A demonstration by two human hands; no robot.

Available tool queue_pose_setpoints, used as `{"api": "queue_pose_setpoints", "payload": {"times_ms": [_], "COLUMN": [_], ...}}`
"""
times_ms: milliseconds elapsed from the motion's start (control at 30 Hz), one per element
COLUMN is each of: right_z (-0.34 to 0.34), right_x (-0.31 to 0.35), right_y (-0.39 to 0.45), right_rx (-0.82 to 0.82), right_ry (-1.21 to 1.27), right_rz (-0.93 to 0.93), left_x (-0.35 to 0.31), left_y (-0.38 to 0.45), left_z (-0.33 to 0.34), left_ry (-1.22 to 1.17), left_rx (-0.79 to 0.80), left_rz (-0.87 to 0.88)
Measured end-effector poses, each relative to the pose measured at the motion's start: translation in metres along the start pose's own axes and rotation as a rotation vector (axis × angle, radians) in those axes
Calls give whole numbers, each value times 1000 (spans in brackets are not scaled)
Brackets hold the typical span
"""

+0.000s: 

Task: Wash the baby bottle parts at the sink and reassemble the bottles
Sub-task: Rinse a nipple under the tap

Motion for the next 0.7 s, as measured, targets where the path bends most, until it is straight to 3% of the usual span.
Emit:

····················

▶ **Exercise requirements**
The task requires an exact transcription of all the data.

▶ **Your solution**
A demonstration by two human hands; no robot.

Available tool queue_pose_setpoints, used as `{"api": "queue_pose_setpoints", "payload": {"times_ms": [_], "COLUMN": [_], ...}}`
"""
times_ms: milliseconds elapsed from the motion's start (control at 30 Hz), one per element
COLUMN is each of: right_z (-0.34 to 0.34), right_x (-0.31 to 0.35), right_y (-0.39 to 0.45), right_rx (-0.82 to 0.82), right_ry (-1.21 to 1.27), right_rz (-0.93 to 0.93), left_x (-0.35 to 0.31), left_y (-0.38 to 0.45), left_z (-0.33 to 0.34), left_ry (-1.22 to 1.17), left_rx (-0.79 to 0.80), left_rz (-0.87 to 0.88)
Measured end-effector poses, each relative to the pose measured at the motion's start: translation in metres along the start pose's own axes and rotation as a rotation vector (axis × angle, radians) in those axes
Calls give whole numbers, each value times 1000 (spans in brackets are not scaled)
Brackets hold the typical span
"""

+0.000s: 

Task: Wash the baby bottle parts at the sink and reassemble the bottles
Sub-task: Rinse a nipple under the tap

Motion for the next 0.7 s, as measured, targets where the path bends most, until it is straight to 3% of the usual span.
Emit:

The output for this exercise is finished.